Unofficial HN API to extract posts, titles, links, usernames, points, Ask HN, Show HN, jobs, comments, and historical data from Hacker News.
If you're into development, technology, or startups in general and want to keep up with what's going on in the ecosystem, Hacker News is definitely one of your daily tabs.
Hacker News Scraper acts as an unofficial HN API to help you extract items from Hacker News. It is optimized to run blazing fast and scrape many as listings as possible.
This Hacker News data scraper supports the following features:
- Scrape front page listing: scrape homepage listings - any page you want.

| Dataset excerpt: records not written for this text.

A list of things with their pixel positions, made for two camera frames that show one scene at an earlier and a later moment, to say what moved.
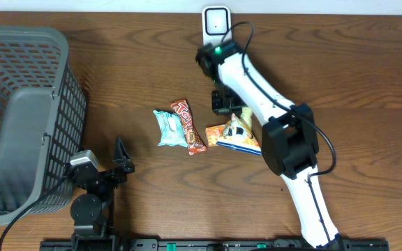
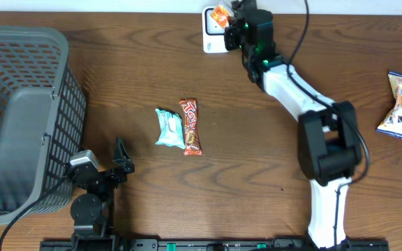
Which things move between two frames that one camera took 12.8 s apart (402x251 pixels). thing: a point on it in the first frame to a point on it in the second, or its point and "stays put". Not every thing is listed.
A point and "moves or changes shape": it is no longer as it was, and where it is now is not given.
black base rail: [172, 244] stays put
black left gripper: [122, 160] stays put
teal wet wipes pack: [172, 132] stays put
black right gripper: [220, 108] to [230, 30]
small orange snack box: [213, 133] to [221, 14]
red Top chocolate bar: [195, 143] moves or changes shape
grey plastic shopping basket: [31, 119] stays put
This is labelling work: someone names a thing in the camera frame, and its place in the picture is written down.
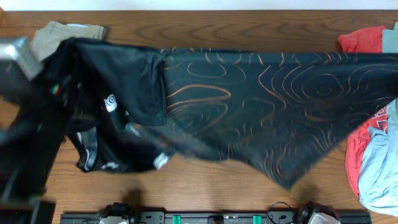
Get light blue t-shirt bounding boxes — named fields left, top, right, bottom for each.
left=357, top=23, right=398, bottom=217

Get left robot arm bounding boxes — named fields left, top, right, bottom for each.
left=1, top=59, right=69, bottom=223

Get folded khaki pants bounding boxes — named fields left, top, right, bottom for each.
left=31, top=21, right=106, bottom=60

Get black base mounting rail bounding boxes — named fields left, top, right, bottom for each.
left=60, top=210, right=373, bottom=224

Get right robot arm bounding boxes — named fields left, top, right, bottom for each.
left=295, top=201, right=341, bottom=224

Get red t-shirt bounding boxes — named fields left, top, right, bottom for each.
left=337, top=25, right=389, bottom=200

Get black printed cycling jersey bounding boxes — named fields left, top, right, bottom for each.
left=41, top=38, right=397, bottom=189

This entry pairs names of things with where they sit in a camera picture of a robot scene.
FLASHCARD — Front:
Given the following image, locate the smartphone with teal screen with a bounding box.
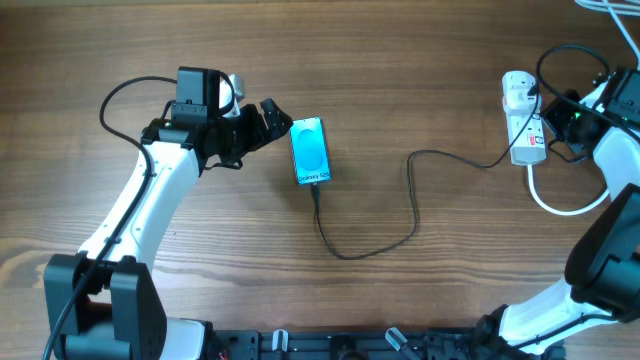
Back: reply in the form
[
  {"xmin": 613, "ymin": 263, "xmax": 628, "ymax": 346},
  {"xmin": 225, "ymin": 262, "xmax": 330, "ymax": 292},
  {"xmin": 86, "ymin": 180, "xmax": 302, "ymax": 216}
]
[{"xmin": 289, "ymin": 117, "xmax": 332, "ymax": 185}]

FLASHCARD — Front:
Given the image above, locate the black charging cable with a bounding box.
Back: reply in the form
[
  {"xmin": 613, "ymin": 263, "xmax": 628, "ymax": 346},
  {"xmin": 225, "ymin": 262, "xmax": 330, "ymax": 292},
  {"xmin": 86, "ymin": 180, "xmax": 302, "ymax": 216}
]
[{"xmin": 310, "ymin": 82, "xmax": 542, "ymax": 261}]

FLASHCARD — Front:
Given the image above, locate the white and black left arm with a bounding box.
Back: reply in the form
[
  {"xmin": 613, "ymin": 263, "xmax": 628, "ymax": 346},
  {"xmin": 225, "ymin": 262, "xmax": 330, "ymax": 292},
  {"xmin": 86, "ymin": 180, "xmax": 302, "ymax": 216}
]
[{"xmin": 43, "ymin": 67, "xmax": 293, "ymax": 360}]

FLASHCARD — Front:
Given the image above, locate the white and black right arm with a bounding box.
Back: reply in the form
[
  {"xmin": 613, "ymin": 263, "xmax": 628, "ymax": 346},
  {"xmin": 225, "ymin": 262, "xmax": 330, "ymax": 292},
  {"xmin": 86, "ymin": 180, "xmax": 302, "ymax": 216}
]
[{"xmin": 468, "ymin": 67, "xmax": 639, "ymax": 359}]

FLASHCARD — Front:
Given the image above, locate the white charger adapter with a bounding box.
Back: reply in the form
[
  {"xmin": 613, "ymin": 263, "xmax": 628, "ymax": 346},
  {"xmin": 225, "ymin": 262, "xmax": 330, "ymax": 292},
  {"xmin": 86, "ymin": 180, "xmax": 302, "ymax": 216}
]
[{"xmin": 502, "ymin": 89, "xmax": 540, "ymax": 115}]

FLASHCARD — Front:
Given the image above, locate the white power strip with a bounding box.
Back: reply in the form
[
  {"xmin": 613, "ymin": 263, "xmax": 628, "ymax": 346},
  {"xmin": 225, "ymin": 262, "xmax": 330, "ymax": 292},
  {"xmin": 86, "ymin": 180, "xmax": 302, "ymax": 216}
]
[{"xmin": 502, "ymin": 70, "xmax": 546, "ymax": 166}]

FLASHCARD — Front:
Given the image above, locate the white power strip cord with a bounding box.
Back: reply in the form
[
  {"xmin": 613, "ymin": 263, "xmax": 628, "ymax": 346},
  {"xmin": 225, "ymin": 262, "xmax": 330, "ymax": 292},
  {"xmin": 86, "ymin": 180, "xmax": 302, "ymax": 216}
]
[{"xmin": 526, "ymin": 0, "xmax": 640, "ymax": 217}]

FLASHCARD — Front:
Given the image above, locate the black mounting base rail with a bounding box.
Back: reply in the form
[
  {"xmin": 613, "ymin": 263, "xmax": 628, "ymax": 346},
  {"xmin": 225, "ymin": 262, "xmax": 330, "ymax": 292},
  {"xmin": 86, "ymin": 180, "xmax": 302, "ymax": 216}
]
[{"xmin": 203, "ymin": 328, "xmax": 536, "ymax": 360}]

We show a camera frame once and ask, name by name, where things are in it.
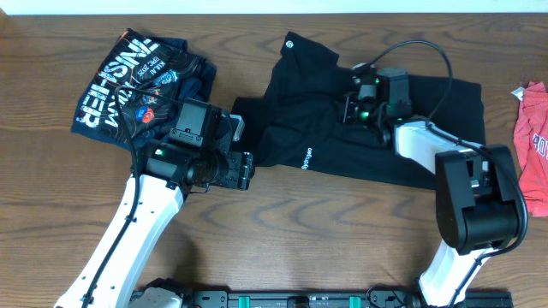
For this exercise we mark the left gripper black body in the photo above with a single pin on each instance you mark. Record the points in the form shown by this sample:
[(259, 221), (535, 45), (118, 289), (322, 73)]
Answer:
[(245, 169)]

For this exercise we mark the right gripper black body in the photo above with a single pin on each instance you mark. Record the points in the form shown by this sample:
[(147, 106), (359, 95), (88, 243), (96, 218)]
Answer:
[(366, 111)]

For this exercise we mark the black t-shirt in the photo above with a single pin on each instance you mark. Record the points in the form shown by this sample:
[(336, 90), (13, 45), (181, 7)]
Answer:
[(298, 121)]

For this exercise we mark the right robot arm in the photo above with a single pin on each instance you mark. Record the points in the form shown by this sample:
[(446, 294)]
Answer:
[(480, 210)]

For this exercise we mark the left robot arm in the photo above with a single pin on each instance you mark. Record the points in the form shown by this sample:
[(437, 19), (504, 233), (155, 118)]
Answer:
[(195, 155)]

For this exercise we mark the navy printed folded t-shirt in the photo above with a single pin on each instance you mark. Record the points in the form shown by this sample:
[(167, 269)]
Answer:
[(143, 77)]

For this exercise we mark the red t-shirt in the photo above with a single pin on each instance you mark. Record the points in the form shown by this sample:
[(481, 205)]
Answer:
[(530, 140)]

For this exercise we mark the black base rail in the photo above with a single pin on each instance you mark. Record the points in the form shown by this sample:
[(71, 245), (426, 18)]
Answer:
[(299, 299)]

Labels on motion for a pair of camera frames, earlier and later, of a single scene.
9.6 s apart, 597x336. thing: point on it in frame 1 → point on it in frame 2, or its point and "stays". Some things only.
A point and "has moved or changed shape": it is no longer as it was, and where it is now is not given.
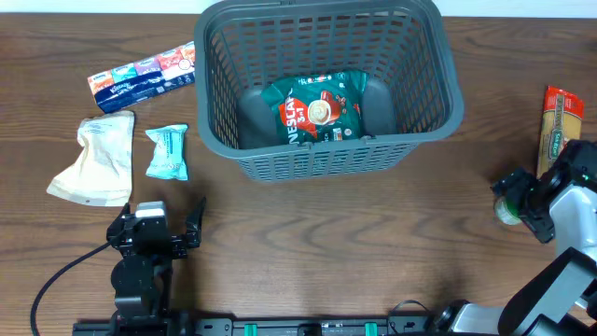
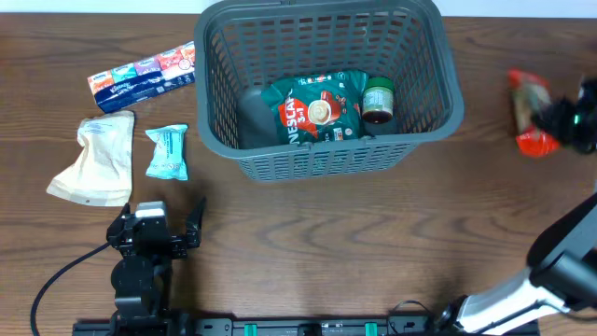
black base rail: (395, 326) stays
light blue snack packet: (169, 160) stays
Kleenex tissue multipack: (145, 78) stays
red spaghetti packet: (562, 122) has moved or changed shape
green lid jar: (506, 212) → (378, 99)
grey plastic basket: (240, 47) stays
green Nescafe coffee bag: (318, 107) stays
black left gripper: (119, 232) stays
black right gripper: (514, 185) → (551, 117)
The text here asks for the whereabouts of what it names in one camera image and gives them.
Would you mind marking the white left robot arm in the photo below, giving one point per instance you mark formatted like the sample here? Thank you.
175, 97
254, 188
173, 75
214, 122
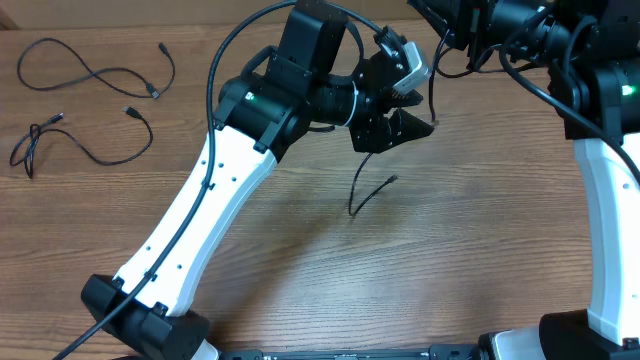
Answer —
147, 304

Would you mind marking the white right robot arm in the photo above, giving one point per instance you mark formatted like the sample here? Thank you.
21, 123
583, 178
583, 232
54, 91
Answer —
582, 59

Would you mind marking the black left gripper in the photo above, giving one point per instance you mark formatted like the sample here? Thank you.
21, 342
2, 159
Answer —
369, 134

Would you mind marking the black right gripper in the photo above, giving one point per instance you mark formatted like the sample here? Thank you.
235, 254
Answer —
467, 20

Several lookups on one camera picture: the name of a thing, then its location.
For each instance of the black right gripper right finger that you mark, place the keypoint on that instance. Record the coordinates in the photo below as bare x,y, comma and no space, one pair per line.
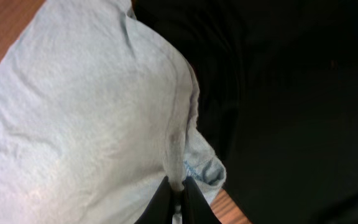
194,207

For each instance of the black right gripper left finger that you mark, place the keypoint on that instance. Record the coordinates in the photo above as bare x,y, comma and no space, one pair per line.
160,209

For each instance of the light blue t-shirt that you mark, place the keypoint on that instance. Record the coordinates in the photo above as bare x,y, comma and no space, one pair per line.
96,109

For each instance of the black garment pile right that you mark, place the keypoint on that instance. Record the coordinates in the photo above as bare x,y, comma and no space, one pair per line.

- Scrape newest listing: the latest news can be scraped right away from Hacker News.
- Scrape historical data: if you're looking for historical data, pick any date you want and scrape it.
- Scrape listings of Ask HN: if you're specifically looking for an “Ask HN” type of listing, you can target it.
- Scrape listings of Show HN: if you are specifically looking for a “Show HN” type of listing, you can target it.
- Scrape listing details: you can scrape a single listing.
- Scrape job listings: you can scrape the latest job listings posted on Hacker News.
When you want to scrape a specific listing URL, just copy and paste the link as one of the start URLs.
If you would like to scrape only the first page of a list then put the link for the page and have the endPage as 1.
With the last approach explained above, you can also fetch any interval of pages. If you provide the 5th page of a list and define the endPage parameter as 6 then you’ll have the 5th and 6th pages only.
If you would like to scrape historical data (e.g. 2020–03–18) go to Hacker News, click on the “Past” tab and find the URL that you're looking for. Then use the link as a start URL. Here's the format for historical data: https://news.ycombinator.com/front?day=2020-03-18
Hacker News is one of my daily information sources and I initially developed this actor for myself. Since it's working quite nicely, I decided to open it to the public.
Like my all other actors there are lots of new features on the roadmap and I am always open to new ideas. Please don’t hesitate to contact me if you have any feedback, feature requests, or totally new ideas that might be interesting to implement.
P.S. You should always use a proxy to get the best results.